The 2 trials enrolled a total of 2428 patients; 66% were female. The patients’ mean age was 45 years. Patients who received 100 mg of eluxadoline were significantly more likely to demonstrate FDA and EMA composite responses (P<.005). Similar responses were observed for patients who received 75 mg of eluxadoline, although the EMA response did not reach significance in 1 of the trials. Patients receiving the study drug were also more likely to have adequate relief of IBS symptoms compared with patients who received placebo. Both eluxadoline drug dosage groups showed significantly higher responder rates for the stool consistency component of the FDA and EMA responder endpoints compared with placebo, and both drug dosages yielded numerically higher responder rates for the pain component. Both eluxadoline dosage levels also showed greater improvements in the number of daily bowel movements and urgent episodes, daily IBS-D global symptom scores, and IBS quality-of-life scores (P<.05). The most commonly reported AEs were constipation (7.4% with 75 mg of eluxadoline, 8.3% with 100 mg of eluxadoline, and 2.4% with placebo) and nausea (7.8%, 7.3%, and 4.8%, respectively).
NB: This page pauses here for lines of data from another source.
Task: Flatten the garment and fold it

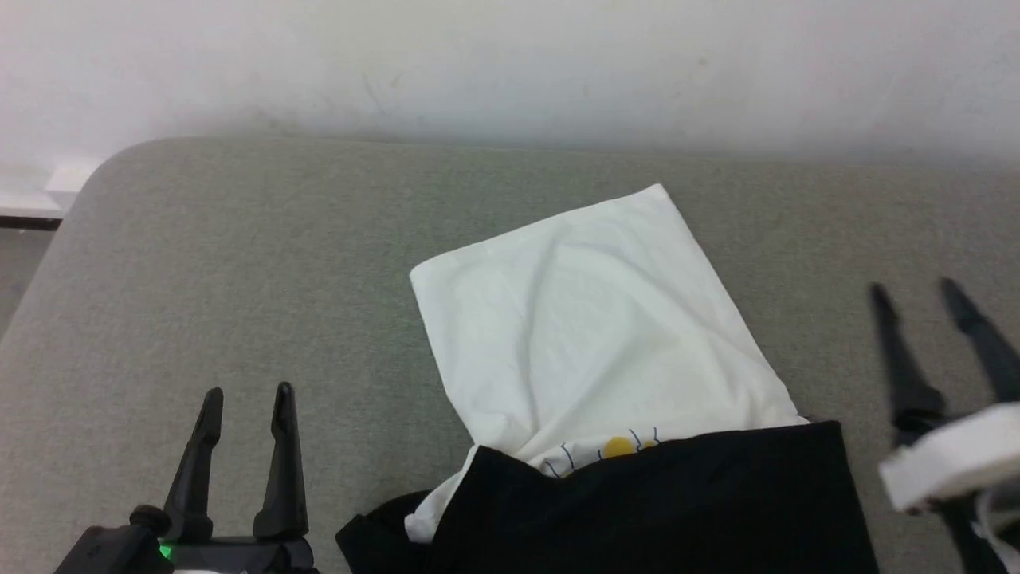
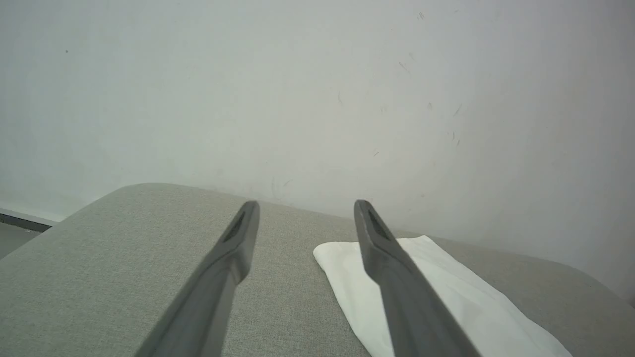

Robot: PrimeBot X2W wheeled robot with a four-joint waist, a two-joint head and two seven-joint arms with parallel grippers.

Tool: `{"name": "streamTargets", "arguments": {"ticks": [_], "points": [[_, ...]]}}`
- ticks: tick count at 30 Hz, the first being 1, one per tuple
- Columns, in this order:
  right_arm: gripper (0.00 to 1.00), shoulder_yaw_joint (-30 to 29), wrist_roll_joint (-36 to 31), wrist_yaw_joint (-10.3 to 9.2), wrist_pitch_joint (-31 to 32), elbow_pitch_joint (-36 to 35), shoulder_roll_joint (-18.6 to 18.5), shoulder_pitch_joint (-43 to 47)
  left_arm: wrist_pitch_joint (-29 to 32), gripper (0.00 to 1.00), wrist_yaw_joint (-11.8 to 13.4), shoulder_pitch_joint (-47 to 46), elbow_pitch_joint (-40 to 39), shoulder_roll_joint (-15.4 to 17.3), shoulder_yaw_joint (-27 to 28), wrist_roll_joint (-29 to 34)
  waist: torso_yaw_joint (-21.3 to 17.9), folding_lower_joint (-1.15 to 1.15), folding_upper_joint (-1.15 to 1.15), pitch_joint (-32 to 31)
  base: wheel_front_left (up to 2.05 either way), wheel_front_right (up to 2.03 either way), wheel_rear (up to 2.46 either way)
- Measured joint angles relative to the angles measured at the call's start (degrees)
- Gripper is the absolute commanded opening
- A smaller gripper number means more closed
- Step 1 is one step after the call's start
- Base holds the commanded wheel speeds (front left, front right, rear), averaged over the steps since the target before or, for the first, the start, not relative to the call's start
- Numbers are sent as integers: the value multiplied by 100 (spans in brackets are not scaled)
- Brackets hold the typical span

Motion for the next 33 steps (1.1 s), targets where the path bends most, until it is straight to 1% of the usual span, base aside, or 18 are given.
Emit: {"name": "streamTargets", "arguments": {"ticks": [2,4,6,9,11,14,16,18,20,21,23,25,29,31,33], "points": [[100,-344,-137,0,-278,-249,-4,308,-84,100,0,3,30,32,1,64,-87,0,0,14,0,0,0],[100,-638,-67,0,-610,-309,0,659,-174,100,0,27,91,20,-5,90,-169,0,0,25,0,0,0],[100,-756,-53,-1,-935,-287,-4,1042,-247,100,0,94,201,-7,-21,93,-238,0,0,28,0,0,0],[100,-845,291,0,-1404,-21,1,1514,-304,100,-1,286,375,-31,-33,94,-316,0,0,5,0,0,0],[100,-803,486,0,-1640,151,3,1756,-327,100,-1,375,422,-65,-35,94,-349,0,0,-28,0,0,0],[100,-721,532,0,-1856,227,4,1919,-334,100,-1,396,426,-57,-9,80,-392,-1,0,-61,0,0,0],[100,-701,514,0,-1918,202,4,1905,-191,100,-40,353,383,48,1,48,-414,-1,0,-36,0,0,0],[100,-715,464,0,-1942,164,5,1851,121,100,-166,103,365,299,12,54,-424,0,0,24,0,0,0],[100,-754,447,0,-1941,112,4,1750,563,100,-324,-394,357,626,26,69,-421,-1,0,109,0,0,0],[100,-767,420,0,-1940,76,4,1696,788,100,-392,-715,354,733,56,9,-414,0,0,161,0,0,0],[100,-777,408,0,-1934,0,3,1573,1357,100,-628,-1439,391,1015,58,-119,-396,0,0,292,0,0,0],[100,-762,377,0,-1890,-65,5,1450,1950,100,-818,-2220,535,1230,74,-392,-382,0,0,450,0,0,0],[100,-732,353,0,-1886,-123,4,1200,3059,100,-1218,-3677,1216,1629,23,-859,-379,1,0,819,0,0,0],[100,-686,347,0,-1889,-130,5,1077,3555,100,-1345,-4267,1637,1768,-34,-1093,-393,1,0,1023,0,0,0],[100,-655,333,0,-1892,-124,5,972,4073,100,-1404,-4709,2040,1835,-145,-1336,-419,2,0,1231,0,0,0]]}}
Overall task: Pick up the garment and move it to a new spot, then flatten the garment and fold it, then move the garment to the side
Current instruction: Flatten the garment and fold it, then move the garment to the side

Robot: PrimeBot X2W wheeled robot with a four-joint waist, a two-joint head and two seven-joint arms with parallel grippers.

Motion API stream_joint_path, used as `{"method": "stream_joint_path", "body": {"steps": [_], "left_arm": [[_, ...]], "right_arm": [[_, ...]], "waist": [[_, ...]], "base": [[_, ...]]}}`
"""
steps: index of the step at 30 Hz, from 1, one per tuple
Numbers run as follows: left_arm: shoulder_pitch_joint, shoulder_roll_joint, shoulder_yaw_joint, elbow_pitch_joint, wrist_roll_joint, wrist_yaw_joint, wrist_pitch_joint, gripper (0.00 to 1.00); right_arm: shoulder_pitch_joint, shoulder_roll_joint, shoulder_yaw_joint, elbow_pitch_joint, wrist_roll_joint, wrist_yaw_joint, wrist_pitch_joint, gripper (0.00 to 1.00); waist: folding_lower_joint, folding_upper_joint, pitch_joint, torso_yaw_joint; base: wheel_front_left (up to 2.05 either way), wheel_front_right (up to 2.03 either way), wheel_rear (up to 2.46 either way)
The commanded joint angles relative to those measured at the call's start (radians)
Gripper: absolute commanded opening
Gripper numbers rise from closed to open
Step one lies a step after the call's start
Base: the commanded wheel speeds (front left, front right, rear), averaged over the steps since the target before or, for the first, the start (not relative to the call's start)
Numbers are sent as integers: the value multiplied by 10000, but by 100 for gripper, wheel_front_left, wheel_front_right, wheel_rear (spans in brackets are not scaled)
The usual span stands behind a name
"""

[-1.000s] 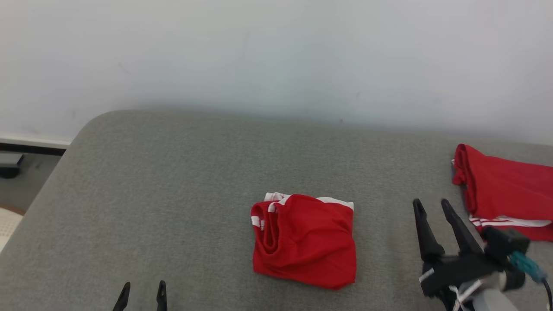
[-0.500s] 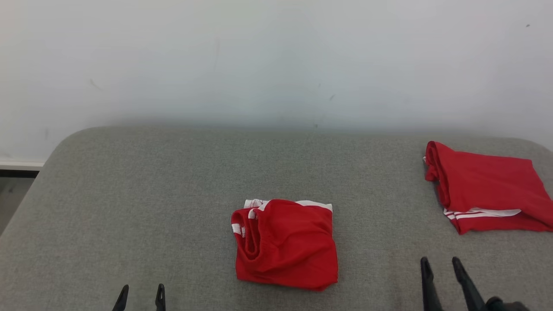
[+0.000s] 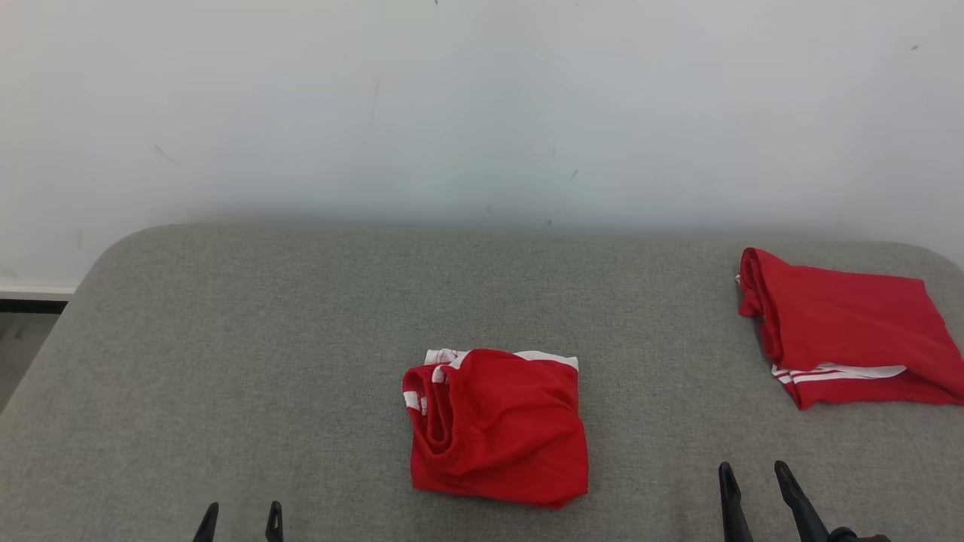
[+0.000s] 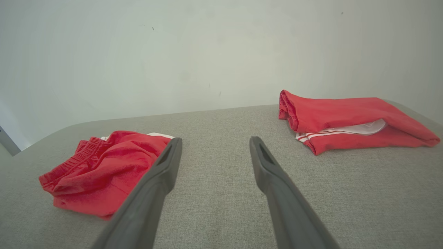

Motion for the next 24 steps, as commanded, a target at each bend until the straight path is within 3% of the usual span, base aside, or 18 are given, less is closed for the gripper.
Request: {"method": "stream_joint_path", "body": {"steps": [1,24], "left_arm": [[71,5,65,-72,-19,9,-23,100],[161,-51,204,-124,-134,-82,-23,100]], "right_arm": [[4,66,-36,44,37,7,-3,100],[-91,117,-250,189,90,7,-3,100]], "waist": [[0,0,-2,14],[0,0,-4,120]], "base": [[0,0,0],[0,0,0]]}}
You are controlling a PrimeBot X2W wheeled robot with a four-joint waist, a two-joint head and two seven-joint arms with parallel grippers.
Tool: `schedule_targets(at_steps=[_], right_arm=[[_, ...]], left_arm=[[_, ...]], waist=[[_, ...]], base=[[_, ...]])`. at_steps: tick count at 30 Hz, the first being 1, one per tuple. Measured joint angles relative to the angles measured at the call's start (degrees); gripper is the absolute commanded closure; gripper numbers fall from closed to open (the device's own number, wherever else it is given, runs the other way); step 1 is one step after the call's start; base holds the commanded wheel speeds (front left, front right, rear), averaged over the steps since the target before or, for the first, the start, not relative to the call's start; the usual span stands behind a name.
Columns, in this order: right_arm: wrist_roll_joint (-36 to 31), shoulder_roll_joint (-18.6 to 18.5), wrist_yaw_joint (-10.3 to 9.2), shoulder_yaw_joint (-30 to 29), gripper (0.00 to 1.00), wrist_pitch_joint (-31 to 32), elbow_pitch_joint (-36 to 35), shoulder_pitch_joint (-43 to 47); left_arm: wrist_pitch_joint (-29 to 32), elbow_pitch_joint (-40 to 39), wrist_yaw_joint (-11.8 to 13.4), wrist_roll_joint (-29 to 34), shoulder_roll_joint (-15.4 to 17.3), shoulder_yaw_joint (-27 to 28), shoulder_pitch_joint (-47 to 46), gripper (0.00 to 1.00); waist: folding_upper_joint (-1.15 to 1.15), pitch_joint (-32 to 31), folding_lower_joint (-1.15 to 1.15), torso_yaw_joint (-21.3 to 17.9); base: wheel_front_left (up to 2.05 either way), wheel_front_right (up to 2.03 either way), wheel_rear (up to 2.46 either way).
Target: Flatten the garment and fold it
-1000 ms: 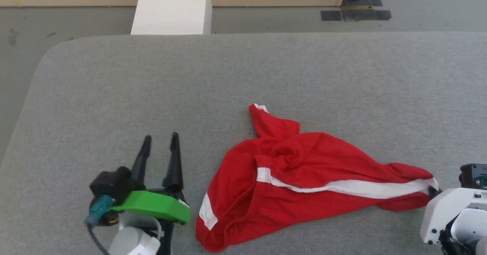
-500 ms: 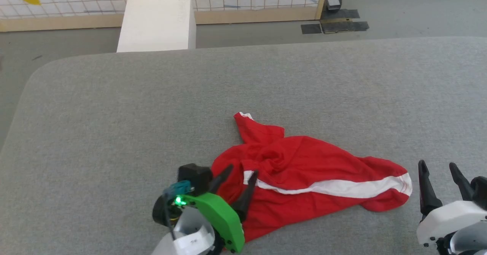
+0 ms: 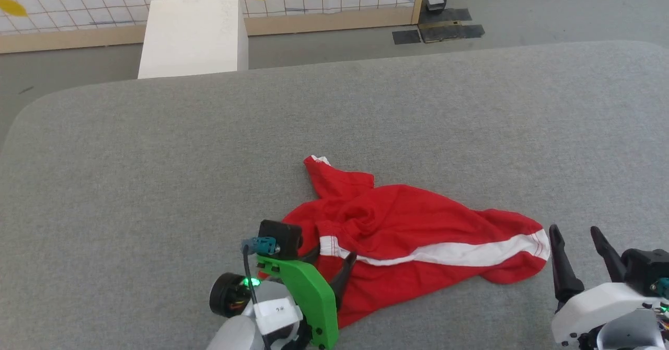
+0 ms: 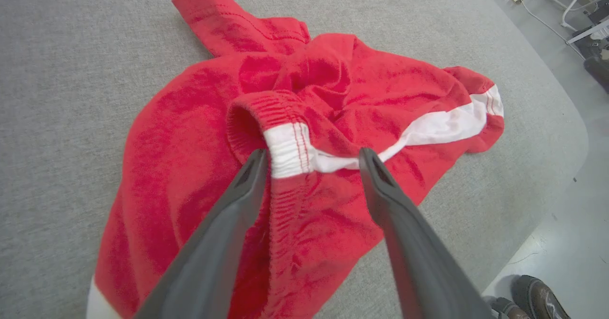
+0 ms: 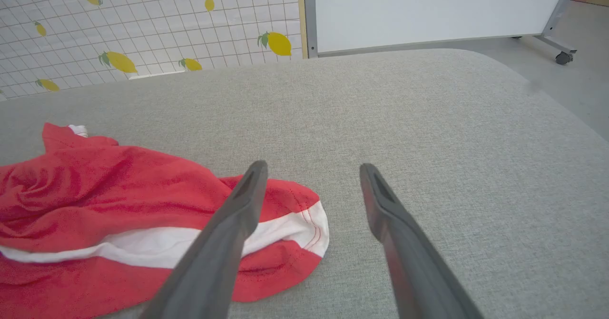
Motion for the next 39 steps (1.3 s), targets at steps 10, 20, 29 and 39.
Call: schedule_targets(at_steps=[10, 20, 29, 39], right_arm=[[0.4, 0.0, 0.00, 0.8, 0.00, 0.1, 1.3, 0.0], [1.0, 0.0, 0.00, -0.7, 0.00, 7.8, 5.8, -1.0], [0.2, 0.0, 0.00, -3.8, 0.00, 22.0, 15.5, -9.8], [-2.7, -1.1, -0.03, -2.1, 1.00, 39.1, 14.1, -13.3]], left_arm=[[-0.6, 0.1, -0.5, -0.4, 0.3, -0.4, -0.3, 1.00], [-2.9, -3.0, 2.0, -2.7, 2.4, 3.6, 3.9, 1.00], [-1.2, -4.8, 1.9, -3.0, 3.3, 2.7, 4.6, 1.00], [-0.6, -4.5, 1.4, -3.1, 3.3, 1.3, 3.5, 1.00]], waist=[[0.00, -0.2, 0.00, -0.1], [0.00, -0.2, 0.00, 0.9], [0.00, 1.7, 0.00, 3.1], [0.00, 3.2, 0.00, 5.3]], base=[[0.00, 0.00, 0.00], [0.00, 0.00, 0.00], [0.00, 0.00, 0.00], [0.00, 0.00, 0.00]])
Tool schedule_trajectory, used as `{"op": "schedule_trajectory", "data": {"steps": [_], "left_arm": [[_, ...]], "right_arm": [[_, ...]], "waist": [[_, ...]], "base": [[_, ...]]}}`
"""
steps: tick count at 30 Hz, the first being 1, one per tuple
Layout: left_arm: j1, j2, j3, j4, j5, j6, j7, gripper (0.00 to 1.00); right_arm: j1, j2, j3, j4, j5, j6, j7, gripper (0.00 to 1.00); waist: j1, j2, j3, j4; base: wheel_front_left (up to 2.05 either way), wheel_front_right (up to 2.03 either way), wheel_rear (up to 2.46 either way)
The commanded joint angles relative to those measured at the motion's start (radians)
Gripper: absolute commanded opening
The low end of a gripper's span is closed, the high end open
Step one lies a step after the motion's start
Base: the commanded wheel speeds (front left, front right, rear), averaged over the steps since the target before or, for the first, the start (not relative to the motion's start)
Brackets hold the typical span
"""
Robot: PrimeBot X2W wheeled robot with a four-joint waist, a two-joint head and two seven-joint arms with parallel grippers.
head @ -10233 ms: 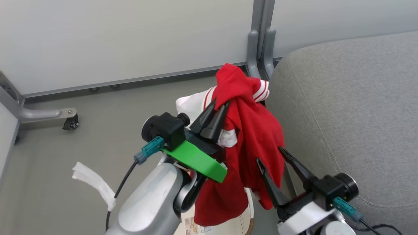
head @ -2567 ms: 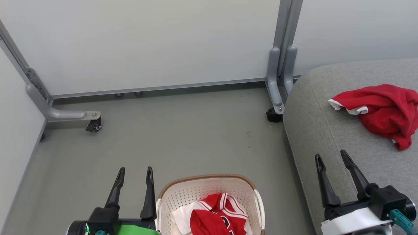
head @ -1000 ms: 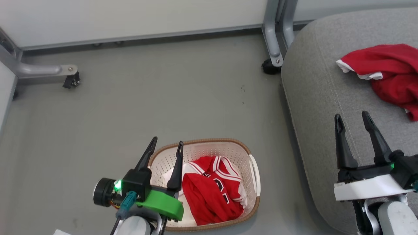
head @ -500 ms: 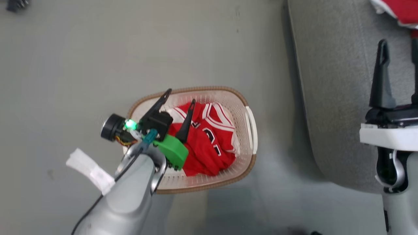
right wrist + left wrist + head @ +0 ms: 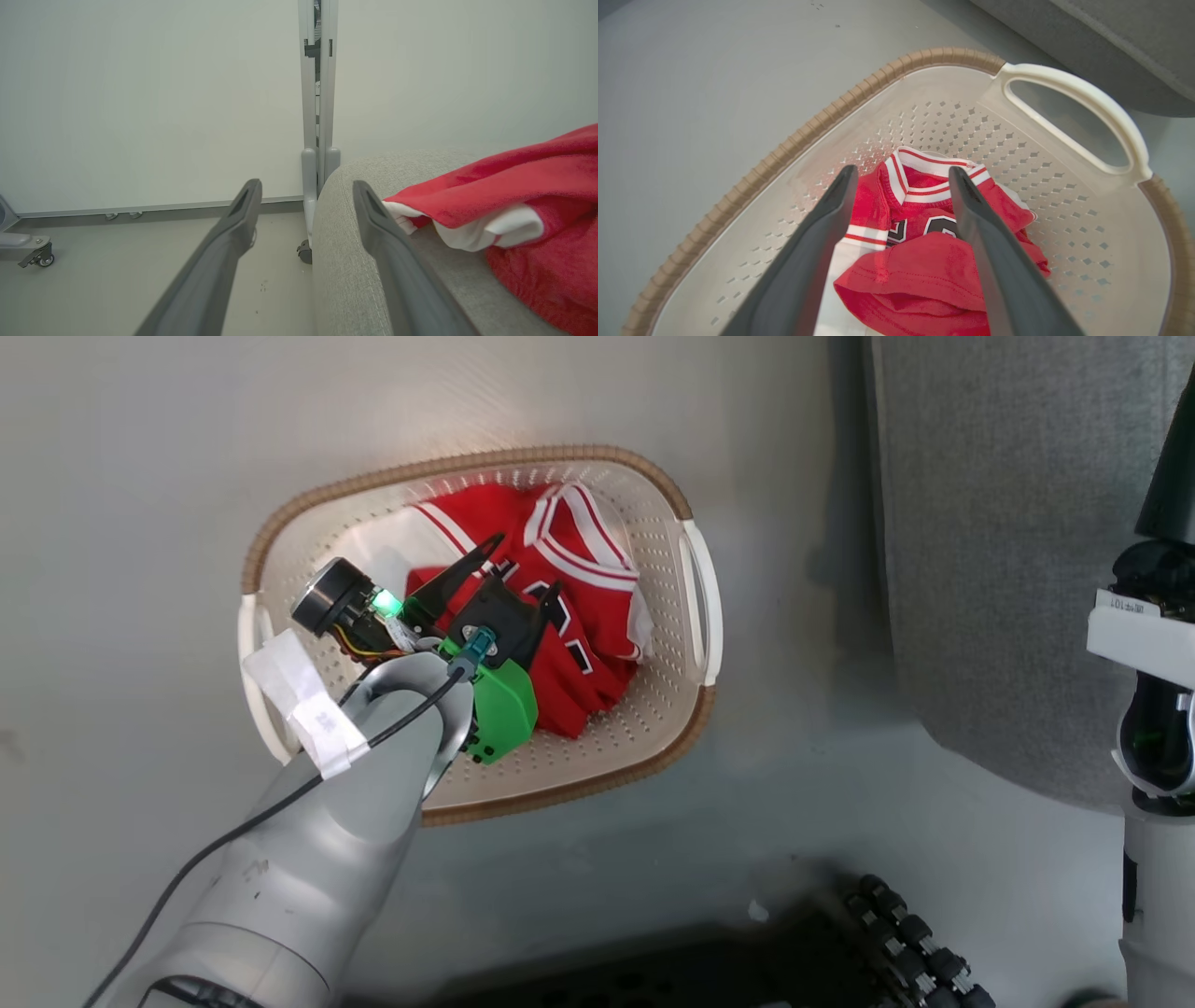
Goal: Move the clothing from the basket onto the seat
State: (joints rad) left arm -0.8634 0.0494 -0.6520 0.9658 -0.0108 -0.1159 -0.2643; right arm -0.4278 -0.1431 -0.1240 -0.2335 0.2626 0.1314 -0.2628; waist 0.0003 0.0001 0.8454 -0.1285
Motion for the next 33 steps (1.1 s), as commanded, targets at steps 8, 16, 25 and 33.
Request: {"op": "schedule_trajectory", "data": {"steps": [8, 16, 25, 33], "left_arm": [[-0.082, 0.019, -0.125, 0.143, 0.067, -0.015, 0.0, 1.0], [-0.132, 0.027, -0.227, 0.274, 0.093, -0.015, 0.006, 1.0], [-0.142, 0.051, -0.288, 0.313, 0.135, 0.025, 0.052, 1.0], [-0.168, 0.087, -0.292, 0.32, 0.128, 0.094, 0.089, 1.0]], "right_arm": [[-0.056, 0.032, 0.018, -0.023, -0.003, -0.001, -0.002, 1.0], [-0.068, 0.047, 0.053, -0.033, -0.011, -0.001, -0.002, 1.0], [-0.047, 0.058, 0.064, -0.044, -0.006, -0.001, -0.002, 1.0], [-0.071, 0.059, 0.086, -0.088, -0.013, -0.001, -0.002, 1.0]], "waist": [[-0.0003, -0.0001, 0.134, -0.074], [-0.0003, -0.0001, 0.153, -0.119], [-0.0003, -0.0001, 0.177, -0.157], [-0.0003, -0.0001, 0.217, -0.19]], "base": [[0.0, 0.0, 0.0], [0.0, 0.0, 0.0], [0.0, 0.0, 0.0], [0.0, 0.0, 0.0]]}}
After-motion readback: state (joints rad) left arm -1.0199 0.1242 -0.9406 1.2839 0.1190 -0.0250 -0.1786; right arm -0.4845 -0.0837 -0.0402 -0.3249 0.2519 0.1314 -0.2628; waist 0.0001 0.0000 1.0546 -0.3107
Results were durable throughout the 26-week treatment period.


A New Biomarker Algorithm Helps Distinguish IBD From IBS


Although the Rome criteria define IBS based on characteristic symptoms, physicians typically perform diagnostic tests to exclude conditions such as inflammatory bowel disease (IBD) and colon cancer. At Digestive Disease Week 2014, Dr Stacy B. Menees of the University of Michigan Health System in Ann Arbor, Michigan presented results from a systematic review and meta-analysis investigating IBS biomarkers (Abstract Sa1079). The study evaluated the utility of commercially available tests of common serum and fecal biomarkers to distinguish between patients with IBS or IBD and healthy controls. The biomarkers were fecal calprotectin, fecal lactoferrin, C-reactive protein (CRP), and erythrocyte sedimentation rate (ESR).

The analysis encompassed a systematic search of Medline, EMBASE, PubMed, Cumulative Index to Nursing and Allied Health Literature, and Web of Science and included prospective diagnostic cohort studies with any of the 4 biomarker tests in adults. Data were independently extracted by 3 authors. Parameters included IBS and IBD criteria, demographics, and levels of fecal calprotectin, fecal lactoferrin, CRP, and ESR. The study calculated the estimated probabilities that a study subject was healthy or had IBS or IBD, based on specific values for the biomarkers, by using Bayes’ Theorem to combine the results of the means and standard deviations of the biomarker logarithms as well as the prevalence of IBS and IBD.

The analysis included 12 articles describing tests for fecal calprotectin, 10 for fecal lactoferrin, 8 for CRP, and 12 for ESR. None of the tests were able to definitively distinguish between healthy volunteers and IBS patients. ESR as a single marker showed little utility in predicting the likelihood that a patient had IBS or IBD. Too few studies were available to draw meaningful conclusions regarding fecal lactoferrin. The CRP and fecal calprotectin levels provided valuable data; in a patient with a CRP level below 0.5 mg/dL or a fecal calprotectin level below 40 µg/g, the likelihood of IBD was less than 1%.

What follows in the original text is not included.